Back in 1966 & 1973, when Harry Harrison (the author of the book the film was based on), Stanley R. Greenberg (screenwriter), and Richard Fleischer (director) reimagined the NYC of 1973 into the NYC of 2022, they couldn’t possibly have foreseen every dystopian detail. When Mr. Robinson as Sol Roth lays dying, bathed in orange, watching a peaceful film of pastoral beauty, with colorful tropical fish swimming nonchalantly along the sandy seafloor, how could they imagine an ocean drowning in plastic waste – whales, dolphins, and turtles whose tummies are stuffed with plastic jugs, bottles, and wrap….
How could they know that it’s impossible to favorably portray a cop who steals food and screws murder witnesses?

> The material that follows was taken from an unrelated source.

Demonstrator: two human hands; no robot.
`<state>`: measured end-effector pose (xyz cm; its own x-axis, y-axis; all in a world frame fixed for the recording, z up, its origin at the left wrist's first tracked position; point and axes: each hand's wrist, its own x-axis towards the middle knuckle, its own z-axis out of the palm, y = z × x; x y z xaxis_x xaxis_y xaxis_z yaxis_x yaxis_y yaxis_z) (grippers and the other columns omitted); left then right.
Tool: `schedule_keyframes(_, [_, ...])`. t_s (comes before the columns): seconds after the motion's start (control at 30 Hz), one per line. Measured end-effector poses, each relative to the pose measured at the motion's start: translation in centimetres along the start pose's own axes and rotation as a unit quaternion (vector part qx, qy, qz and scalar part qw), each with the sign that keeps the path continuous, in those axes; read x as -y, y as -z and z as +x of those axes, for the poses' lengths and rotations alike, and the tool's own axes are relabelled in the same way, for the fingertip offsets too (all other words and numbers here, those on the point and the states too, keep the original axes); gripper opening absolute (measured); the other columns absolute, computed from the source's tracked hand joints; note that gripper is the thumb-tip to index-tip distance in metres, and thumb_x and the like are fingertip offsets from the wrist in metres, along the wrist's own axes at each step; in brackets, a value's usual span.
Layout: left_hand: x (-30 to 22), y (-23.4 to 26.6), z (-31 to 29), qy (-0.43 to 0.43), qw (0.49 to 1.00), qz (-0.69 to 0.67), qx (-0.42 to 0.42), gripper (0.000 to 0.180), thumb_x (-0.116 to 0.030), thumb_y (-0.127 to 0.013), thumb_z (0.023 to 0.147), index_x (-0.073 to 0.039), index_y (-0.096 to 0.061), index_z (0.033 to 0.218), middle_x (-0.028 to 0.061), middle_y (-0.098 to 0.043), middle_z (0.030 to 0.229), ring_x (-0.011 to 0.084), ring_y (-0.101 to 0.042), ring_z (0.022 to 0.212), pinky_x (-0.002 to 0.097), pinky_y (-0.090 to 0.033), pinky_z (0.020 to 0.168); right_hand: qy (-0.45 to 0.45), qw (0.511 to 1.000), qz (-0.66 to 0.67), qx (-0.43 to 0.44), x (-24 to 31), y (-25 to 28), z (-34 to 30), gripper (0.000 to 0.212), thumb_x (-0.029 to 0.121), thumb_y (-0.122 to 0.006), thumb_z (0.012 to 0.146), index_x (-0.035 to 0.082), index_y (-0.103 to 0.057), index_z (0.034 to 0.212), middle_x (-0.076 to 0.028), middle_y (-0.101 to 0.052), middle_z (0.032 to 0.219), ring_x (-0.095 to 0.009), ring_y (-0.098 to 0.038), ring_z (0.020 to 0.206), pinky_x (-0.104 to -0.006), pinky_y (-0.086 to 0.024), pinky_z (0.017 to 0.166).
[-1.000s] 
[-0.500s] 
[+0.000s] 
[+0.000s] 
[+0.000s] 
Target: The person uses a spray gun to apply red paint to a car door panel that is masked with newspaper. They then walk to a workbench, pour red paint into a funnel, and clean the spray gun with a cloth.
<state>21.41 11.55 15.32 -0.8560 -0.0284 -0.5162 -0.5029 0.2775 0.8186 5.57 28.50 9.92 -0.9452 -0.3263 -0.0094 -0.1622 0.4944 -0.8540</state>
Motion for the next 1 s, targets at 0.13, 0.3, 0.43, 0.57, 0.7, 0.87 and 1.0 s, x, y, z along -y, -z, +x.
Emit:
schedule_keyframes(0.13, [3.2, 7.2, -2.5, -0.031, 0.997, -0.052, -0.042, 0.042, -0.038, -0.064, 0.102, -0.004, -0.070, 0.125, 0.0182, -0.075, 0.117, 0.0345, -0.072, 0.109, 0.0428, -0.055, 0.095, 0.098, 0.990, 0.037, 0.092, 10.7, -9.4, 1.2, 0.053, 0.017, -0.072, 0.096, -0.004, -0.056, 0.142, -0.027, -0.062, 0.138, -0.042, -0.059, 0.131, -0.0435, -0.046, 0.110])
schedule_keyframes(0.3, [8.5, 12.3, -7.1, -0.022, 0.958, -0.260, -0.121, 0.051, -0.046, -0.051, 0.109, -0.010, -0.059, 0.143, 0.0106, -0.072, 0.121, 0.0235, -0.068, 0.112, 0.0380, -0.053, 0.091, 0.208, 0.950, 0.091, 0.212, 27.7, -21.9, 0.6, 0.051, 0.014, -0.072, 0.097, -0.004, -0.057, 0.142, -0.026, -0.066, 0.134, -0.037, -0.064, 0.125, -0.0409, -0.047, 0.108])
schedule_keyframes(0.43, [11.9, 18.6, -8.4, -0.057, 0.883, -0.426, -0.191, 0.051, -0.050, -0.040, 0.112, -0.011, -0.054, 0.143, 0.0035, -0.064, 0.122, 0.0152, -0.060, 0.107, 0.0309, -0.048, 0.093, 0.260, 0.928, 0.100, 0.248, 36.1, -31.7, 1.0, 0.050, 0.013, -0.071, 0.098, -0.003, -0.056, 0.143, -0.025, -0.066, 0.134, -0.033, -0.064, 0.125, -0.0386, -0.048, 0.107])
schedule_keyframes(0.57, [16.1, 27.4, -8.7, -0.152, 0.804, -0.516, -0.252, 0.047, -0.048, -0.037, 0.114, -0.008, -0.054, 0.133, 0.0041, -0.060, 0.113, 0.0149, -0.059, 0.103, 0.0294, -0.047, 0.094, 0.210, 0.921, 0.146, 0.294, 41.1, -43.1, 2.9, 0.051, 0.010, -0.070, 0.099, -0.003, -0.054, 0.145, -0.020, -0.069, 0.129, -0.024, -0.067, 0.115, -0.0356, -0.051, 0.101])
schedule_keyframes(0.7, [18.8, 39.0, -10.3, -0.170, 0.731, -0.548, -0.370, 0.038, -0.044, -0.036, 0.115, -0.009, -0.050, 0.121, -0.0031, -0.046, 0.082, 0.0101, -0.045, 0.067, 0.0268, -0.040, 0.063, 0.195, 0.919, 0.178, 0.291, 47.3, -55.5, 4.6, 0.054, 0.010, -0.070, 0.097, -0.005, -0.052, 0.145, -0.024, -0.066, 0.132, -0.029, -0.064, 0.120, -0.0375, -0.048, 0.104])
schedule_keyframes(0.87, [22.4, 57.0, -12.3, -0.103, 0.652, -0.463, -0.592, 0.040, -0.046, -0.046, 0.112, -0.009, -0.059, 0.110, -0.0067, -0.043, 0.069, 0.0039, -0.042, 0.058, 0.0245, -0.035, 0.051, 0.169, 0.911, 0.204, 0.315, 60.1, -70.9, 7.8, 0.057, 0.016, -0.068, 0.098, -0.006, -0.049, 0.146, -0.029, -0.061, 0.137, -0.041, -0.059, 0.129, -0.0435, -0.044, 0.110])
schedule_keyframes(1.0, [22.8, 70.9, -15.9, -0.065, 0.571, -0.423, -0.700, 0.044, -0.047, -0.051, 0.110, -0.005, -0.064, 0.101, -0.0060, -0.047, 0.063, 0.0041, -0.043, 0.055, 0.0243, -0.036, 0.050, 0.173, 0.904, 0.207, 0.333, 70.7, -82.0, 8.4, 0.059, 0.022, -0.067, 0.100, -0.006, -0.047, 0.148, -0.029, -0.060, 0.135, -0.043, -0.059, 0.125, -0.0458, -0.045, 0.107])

Despite Charlton Heston’s rather brutish behavior as NYPD Detective Frank Thorn, he is a surprisingly astute homicide detective, and, with the invaluable assistence of Robinson’s Roth, who’s also a cop (and his apartment mate) in a city of 40 million desperate souls, he quickly solves the mystery of the death of a rich lawyer, including the motive behind the murder, screaming it out with the last line of the movie, “Soylent Green is people!” See, Thorn has a heart, after all, desperate to alert the masses that their present fate is to become a few pounds of olive green graham crackers. AFI’s 100 Years…100 Movie Quotes (circa 2005) lists that line as # 77. Not too shabby.
I first saw Soylent Green in 1973 with my late father, a Detroit police sergeant, who made Woodward Avenue safe for a few years in the 60’s and 70’s, earning the nickname “Ratman” from the local prostitutes, who found “Wrathell” too difficult to bother with. My big brother went, too. I think we went to the old Civic Theatre on Kelly at Houston Whittier on the eastside, baby.
I loved the movie. I was 11 or 12. It has aged well with time. Sure, it’s a bit campy now; but no one can deny the story has merit; and Heston, and especially Edward G. Robinson, had stellar performances. The Academy should award Mr. Robinson a Best Supporting Actor Oscar for his performance. Better late than never. It’s never too late to try to correct the wrongs of History. Maybe if the Academy leads the way, and Jack Nicholson once said Hollywood is on “the cutting edge of Western Civilization,“ or Westerndom, if you will, the MLB will take the cue, as it should, and award Armando Galarraga the perfect game he threw for the Detroit Tigers back in 2010. The video still exists, showing he was clearly robbed of the accolade. The first base umpire even admitted he messed up. Why can’t the Academy?
Edward G. Robinson was electrifying as Sol Roth. He put his death 12 days after filming into his death scene. My guess is an antipathy for Charleton Heston’s politics colored the Academy’s digestion of the dystopian drama. It wouldn’t be a charity case gesture. Mr. Robinson nailed that performance; and, it’s as easily tracked as the Galarraga Game. John Houseman, who won it that year for his performance in The Paper Chase, should share his Award with the man from Bucharest, who easily earned at least a tie, for Pete’s sake. I doubt Mr. Houseman will turn in his grave; and, if he does, we can always throw him another bone, or a dime….
When Sol goes to Soylent Green Chapel to die peacefully for 20 minutes, bathed in wonderous orange light (his favorite color) watching that pastoral film of deer and tropical fish and mountain meadows, listening to Beethoven, Grieg, and Tchaikovsky — his performance foreshadowing eerily his actual immenent death 12 days later — time stands still.
Thank you, Main Art Theatre, for your midnight movies! If it wasn’t for you, there’d be no review!
And, lastly, in case you forgot, what with the legalization of marijuana in so many states, and in all of Canada and Uraguay…., “Soylent Green is people!!!!!!”
I forgot to mention the police call box that sort of resembled a payphone. I will give them total slack for that, for I am able to suspend disbelief as Coleridge sagely recommends to thoroughly appreciate for any work of art that might need one to do so.
Geeze, every generation outdoes the prior one. I admit this guy is bathed more in orange light than Edward G. Robinson. Sad, though. RIP, Dude. I hope you find peace.